Essential Bacterial Group for Climate Regulation
STATES CHRONICLE – Scientists have discovered a bacterial group that is essential for our climate regulation.
In a research paper called “The abundant marine bacterium Pelagibacter (…)” published this week in Nature Microbiology, an international team has discovered the tremendous role a tiny bacteria plays in the regulation of Earth’s atmosphere.
The microscopic bacterial group lives in the ocean, and it is called Pelagibacterales.
Pelagibacterales are the most abundant microorganism on our planet. In every drop of seawater, there are almost 500,000 of these microbial cells. And it looks like they play a huge role in the stabilization of our plant’s atmosphere.
Dimethylsulfide (DMS) is a chemical compound (a gas) involved in cloud formation, and our worker bacterial group Pelagibacterales are an important production source for the formation of this compound.
Thus, they’re both involved in a hypothesis that theorizes how a “negative feedback loop” uses the sunlight to increase the number of other ocean microorganisms which in turn produce more of this gas to regulate the amount of rain and sunlight that hits the surface of the ocean.
Doctor Ben Temperton, currently a lecturer at the University of Exeter, was a member of the team that first discovered this bacterial group. They say the bacterial group is a fascinating bunch of microorganisms because they had to evolve in an environment with few nutrients, so they have the smallest genomes.

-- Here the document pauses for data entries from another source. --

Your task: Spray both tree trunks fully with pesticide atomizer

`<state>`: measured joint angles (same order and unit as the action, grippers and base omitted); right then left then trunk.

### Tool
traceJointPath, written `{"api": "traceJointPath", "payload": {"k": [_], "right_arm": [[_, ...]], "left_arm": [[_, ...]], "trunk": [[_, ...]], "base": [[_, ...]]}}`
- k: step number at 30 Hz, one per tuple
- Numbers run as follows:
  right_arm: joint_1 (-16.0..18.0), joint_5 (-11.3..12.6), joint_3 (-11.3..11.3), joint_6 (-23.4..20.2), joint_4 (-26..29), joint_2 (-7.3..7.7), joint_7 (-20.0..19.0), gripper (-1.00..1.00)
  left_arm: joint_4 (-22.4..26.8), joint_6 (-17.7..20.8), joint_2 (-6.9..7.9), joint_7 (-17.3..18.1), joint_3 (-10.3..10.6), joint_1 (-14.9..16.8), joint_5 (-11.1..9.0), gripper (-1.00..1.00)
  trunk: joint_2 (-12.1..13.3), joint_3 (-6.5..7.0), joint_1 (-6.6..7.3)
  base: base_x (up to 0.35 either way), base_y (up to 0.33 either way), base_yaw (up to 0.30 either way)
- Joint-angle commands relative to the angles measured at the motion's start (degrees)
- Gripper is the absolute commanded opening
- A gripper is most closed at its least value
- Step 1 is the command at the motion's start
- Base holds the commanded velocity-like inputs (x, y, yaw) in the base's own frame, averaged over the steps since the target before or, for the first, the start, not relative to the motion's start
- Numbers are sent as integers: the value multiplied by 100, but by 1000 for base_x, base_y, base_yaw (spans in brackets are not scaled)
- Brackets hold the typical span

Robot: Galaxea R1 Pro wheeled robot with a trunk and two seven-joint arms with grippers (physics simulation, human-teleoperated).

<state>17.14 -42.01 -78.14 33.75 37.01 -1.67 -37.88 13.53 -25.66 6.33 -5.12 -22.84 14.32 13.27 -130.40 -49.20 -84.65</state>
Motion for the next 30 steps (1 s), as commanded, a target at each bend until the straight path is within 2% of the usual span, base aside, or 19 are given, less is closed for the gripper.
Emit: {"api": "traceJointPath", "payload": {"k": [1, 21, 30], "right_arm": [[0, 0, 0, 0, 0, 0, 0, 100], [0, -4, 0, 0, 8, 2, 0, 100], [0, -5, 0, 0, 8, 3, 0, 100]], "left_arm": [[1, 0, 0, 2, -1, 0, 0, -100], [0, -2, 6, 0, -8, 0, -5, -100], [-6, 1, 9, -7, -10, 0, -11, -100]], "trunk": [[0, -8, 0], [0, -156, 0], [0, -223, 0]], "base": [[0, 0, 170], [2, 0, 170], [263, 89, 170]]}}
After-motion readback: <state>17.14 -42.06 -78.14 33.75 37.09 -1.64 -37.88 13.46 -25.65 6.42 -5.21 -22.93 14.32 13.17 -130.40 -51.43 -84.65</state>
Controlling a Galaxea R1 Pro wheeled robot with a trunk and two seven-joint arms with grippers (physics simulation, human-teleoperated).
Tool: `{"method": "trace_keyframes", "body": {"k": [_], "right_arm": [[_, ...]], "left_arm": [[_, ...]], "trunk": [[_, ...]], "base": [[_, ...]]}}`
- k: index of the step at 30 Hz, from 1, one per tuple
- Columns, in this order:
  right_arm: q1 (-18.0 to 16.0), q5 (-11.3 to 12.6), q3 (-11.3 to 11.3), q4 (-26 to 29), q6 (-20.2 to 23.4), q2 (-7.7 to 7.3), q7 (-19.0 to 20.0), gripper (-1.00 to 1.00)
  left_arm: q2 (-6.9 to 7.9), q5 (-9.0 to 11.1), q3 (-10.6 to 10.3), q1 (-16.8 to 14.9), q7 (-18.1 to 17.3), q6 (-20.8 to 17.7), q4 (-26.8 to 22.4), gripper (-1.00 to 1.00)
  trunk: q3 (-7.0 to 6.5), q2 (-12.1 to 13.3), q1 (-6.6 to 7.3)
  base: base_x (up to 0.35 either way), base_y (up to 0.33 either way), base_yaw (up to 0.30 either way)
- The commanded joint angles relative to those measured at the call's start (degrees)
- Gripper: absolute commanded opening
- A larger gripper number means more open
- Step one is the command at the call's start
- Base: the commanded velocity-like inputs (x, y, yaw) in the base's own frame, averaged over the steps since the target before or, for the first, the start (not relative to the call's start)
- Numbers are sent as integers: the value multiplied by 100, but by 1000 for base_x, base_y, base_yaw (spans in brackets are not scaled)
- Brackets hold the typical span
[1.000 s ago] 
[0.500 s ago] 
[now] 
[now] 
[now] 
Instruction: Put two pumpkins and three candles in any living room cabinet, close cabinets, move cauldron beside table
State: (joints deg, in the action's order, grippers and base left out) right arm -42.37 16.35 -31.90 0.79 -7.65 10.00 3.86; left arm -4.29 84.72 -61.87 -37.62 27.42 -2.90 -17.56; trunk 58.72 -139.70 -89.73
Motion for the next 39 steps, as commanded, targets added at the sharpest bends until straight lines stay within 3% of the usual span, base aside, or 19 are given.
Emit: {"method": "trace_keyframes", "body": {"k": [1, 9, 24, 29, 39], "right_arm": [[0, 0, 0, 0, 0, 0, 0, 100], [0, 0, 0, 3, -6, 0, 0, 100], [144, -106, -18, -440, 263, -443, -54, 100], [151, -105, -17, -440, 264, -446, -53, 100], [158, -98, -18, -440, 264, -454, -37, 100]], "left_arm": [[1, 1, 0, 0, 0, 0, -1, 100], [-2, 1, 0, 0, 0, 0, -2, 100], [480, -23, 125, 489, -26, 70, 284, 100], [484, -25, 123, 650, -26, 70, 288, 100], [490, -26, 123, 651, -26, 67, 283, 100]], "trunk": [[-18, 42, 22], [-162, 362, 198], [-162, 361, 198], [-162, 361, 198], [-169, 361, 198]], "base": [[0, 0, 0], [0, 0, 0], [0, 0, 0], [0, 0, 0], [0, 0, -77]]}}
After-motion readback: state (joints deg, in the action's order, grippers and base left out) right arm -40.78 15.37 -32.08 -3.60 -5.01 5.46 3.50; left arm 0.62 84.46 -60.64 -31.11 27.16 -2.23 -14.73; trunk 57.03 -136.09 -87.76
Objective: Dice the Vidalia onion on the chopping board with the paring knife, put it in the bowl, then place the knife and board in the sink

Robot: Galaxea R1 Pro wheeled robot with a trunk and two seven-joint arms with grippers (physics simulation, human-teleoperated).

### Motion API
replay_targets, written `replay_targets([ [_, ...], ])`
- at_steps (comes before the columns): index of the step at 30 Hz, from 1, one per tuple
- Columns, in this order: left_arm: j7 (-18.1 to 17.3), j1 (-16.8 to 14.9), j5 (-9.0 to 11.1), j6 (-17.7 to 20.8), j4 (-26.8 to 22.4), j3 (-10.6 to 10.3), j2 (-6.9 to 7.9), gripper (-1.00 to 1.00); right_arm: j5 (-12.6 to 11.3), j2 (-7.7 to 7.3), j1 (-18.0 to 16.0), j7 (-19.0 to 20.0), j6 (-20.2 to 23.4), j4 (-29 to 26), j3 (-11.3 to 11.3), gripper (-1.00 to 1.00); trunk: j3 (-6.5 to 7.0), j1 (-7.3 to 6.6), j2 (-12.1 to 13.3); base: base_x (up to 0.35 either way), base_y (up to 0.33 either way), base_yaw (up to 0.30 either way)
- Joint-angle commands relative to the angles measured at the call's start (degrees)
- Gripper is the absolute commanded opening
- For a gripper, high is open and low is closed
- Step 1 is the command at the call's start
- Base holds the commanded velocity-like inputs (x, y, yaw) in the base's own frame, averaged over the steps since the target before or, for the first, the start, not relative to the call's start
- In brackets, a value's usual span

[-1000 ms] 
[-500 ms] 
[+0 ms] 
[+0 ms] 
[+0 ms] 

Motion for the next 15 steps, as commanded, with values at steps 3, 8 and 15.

The Pelagibacterales bacterial group don’t have the regulatory mechanisms other bacteria have, but still they simply and skillfully produce DMS in a system similar to a “pressure release valve”, says Dr. Temperton.
When there is too much dimethylsulfoniopropionate (DMSP) for the Pelagibacterales to handle, they eliminate DMS as a waste product. It is a kinetic regulation known to bacteria, but it was seen for the first time in “such an important biogeochemical process” as climate control.
These abundant marine microbial cells use a previously unknown enzyme to generate DMS, an enzyme present in other marine microbial species.
Dr. Emily Fowler of the UEA’s School of Biological Sciences, who has worked at the characterization of the bacterial group, say the microbial contribution to the production of such an important climate regulating gas has been “vastly underestimated”.